EXERCISE GOAL
Your output must match the records exactly, line for line.

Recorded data
▶
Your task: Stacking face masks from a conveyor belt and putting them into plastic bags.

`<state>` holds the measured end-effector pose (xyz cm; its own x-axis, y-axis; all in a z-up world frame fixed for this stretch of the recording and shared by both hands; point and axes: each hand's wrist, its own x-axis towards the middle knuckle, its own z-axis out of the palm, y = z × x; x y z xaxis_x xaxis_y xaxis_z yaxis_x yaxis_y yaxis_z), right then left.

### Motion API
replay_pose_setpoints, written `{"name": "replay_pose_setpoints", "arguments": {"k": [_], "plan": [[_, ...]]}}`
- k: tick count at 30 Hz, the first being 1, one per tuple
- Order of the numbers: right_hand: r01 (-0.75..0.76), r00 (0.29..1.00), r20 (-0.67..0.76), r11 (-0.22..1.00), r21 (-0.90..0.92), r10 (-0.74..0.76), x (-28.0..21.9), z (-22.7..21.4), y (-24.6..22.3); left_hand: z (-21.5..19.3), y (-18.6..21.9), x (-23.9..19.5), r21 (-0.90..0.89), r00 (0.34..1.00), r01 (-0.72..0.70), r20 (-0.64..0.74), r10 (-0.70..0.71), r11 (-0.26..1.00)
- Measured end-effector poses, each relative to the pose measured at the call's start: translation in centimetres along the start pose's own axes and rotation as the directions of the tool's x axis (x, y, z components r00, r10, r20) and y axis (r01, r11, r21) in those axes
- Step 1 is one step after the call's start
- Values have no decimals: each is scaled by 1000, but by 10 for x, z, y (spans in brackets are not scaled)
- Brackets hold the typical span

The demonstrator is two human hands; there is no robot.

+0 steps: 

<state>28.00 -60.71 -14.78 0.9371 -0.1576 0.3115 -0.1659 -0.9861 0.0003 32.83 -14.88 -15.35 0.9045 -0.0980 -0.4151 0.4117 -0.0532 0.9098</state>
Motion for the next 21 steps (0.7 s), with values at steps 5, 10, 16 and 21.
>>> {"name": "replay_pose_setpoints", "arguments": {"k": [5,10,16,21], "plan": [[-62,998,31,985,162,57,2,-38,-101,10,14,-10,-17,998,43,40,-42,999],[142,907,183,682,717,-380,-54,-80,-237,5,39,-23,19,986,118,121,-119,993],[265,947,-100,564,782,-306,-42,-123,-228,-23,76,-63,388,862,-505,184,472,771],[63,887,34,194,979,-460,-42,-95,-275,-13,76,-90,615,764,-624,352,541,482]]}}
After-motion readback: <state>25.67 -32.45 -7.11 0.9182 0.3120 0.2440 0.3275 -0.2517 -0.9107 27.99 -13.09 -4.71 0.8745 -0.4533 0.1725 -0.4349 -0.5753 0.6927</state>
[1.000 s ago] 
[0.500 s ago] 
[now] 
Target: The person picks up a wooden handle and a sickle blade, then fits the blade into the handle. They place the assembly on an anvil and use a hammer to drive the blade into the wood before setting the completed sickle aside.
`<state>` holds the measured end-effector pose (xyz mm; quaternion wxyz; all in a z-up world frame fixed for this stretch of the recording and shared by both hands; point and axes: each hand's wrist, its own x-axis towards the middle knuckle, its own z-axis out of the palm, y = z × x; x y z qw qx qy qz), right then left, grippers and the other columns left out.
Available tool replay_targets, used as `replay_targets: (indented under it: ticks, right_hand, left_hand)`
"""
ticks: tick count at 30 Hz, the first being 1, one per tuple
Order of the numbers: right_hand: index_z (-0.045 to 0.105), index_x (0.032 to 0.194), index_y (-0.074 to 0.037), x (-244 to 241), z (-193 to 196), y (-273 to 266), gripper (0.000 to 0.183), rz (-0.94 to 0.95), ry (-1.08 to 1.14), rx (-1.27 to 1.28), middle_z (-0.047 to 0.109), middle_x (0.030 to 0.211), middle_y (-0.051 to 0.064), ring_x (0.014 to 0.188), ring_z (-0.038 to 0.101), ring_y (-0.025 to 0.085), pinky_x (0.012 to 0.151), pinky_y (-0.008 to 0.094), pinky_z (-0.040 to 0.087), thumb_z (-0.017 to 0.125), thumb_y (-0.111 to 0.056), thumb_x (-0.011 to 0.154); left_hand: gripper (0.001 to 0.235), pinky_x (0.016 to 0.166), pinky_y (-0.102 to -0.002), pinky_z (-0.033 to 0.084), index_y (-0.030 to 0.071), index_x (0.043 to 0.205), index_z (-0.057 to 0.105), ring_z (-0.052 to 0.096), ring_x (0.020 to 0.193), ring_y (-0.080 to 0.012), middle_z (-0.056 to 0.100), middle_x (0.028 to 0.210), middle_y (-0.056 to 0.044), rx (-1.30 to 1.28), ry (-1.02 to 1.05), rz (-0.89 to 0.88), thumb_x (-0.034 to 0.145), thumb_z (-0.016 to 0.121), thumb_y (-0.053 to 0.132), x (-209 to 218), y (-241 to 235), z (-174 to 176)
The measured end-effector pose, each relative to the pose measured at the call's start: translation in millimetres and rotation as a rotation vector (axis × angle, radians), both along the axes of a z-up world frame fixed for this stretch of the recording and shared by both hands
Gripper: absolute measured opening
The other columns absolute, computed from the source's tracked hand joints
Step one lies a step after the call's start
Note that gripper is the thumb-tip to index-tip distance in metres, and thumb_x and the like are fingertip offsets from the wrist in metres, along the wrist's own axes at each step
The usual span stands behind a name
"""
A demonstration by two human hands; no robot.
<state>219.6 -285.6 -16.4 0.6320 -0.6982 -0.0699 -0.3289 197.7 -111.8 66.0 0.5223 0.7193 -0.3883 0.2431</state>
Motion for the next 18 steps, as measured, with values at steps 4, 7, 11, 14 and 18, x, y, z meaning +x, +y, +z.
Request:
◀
YOUR RESPONSE
Your task: Stacking face masks from a conveyor belt and putting them into plastic bags.

`<state>` holds the measured end-effector pose (xyz cm; its own x-axis, y-axis; all in a z-up world frame fixed for this stretch of the recording and shared by both hands; point and axes: each hand's wrist, its own x-axis towards the middle knuckle, its own z-axis out of the palm, y = z × x; x y z xaxis_x xaxis_y xaxis_z yaxis_x yaxis_y yaxis_z), right then left.

### Motion API
replay_pose_setpoints, written `{"name": "replay_pose_setpoints", "arguments": {"k": [_], "plan": [[_, ...]]}}`
- k: tick count at 30 Hz, the first being 1, one per tuple
- Order of the numbers: right_hand: r01 (-0.75..0.76), r00 (0.29..1.00), r20 (-0.67..0.76), r11 (-0.22..1.00), r21 (-0.90..0.92), r10 (-0.74..0.76), x (-28.0..21.9), z (-22.7..21.4), y (-24.6..22.3); left_hand: z (-21.5..19.3), y (-18.6..21.9), x (-23.9..19.5), r21 (-0.90..0.89), r00 (0.34..1.00), r01 (-0.72..0.70), r20 (-0.64..0.74), r10 (-0.70..0.71), r11 (-0.26..1.00)
- Measured end-effector poses, each relative to the pose measured at the call's start: translation in centimetres along the start pose's own axes and rotation as the directions of the tool's x axis (x, y, z components r00, r10, r20) and y axis (r01, r11, r21) in those axes
- Step 1 is one step after the call's start
- Values have no decimals: each is scaled by 1000, but by 10 for x, z, y (spans in brackets are not scaled)
- Brackets hold the typical span

The demonstrator is two human hands; there is no robot.

+0 steps: 

<state>28.00 -60.71 -14.78 0.9371 -0.1576 0.3115 -0.1659 -0.9861 0.0003 32.83 -14.88 -15.35 0.9045 -0.0980 -0.4151 0.4117 -0.0532 0.9098</state>
Motion for the next 21 steps (0.7 s), with values at steps 5, 10, 16 and 21.
>>> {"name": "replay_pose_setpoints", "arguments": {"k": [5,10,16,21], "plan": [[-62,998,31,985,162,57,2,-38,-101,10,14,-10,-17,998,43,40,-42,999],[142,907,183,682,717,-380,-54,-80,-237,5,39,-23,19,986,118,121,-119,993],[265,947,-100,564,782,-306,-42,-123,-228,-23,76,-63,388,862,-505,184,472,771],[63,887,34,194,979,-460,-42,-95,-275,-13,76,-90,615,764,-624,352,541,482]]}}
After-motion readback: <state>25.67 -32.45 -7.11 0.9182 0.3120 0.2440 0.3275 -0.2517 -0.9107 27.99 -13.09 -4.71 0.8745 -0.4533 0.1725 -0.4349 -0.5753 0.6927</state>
[1.000 s ago] 
[0.500 s ago] 
[now] 
Target: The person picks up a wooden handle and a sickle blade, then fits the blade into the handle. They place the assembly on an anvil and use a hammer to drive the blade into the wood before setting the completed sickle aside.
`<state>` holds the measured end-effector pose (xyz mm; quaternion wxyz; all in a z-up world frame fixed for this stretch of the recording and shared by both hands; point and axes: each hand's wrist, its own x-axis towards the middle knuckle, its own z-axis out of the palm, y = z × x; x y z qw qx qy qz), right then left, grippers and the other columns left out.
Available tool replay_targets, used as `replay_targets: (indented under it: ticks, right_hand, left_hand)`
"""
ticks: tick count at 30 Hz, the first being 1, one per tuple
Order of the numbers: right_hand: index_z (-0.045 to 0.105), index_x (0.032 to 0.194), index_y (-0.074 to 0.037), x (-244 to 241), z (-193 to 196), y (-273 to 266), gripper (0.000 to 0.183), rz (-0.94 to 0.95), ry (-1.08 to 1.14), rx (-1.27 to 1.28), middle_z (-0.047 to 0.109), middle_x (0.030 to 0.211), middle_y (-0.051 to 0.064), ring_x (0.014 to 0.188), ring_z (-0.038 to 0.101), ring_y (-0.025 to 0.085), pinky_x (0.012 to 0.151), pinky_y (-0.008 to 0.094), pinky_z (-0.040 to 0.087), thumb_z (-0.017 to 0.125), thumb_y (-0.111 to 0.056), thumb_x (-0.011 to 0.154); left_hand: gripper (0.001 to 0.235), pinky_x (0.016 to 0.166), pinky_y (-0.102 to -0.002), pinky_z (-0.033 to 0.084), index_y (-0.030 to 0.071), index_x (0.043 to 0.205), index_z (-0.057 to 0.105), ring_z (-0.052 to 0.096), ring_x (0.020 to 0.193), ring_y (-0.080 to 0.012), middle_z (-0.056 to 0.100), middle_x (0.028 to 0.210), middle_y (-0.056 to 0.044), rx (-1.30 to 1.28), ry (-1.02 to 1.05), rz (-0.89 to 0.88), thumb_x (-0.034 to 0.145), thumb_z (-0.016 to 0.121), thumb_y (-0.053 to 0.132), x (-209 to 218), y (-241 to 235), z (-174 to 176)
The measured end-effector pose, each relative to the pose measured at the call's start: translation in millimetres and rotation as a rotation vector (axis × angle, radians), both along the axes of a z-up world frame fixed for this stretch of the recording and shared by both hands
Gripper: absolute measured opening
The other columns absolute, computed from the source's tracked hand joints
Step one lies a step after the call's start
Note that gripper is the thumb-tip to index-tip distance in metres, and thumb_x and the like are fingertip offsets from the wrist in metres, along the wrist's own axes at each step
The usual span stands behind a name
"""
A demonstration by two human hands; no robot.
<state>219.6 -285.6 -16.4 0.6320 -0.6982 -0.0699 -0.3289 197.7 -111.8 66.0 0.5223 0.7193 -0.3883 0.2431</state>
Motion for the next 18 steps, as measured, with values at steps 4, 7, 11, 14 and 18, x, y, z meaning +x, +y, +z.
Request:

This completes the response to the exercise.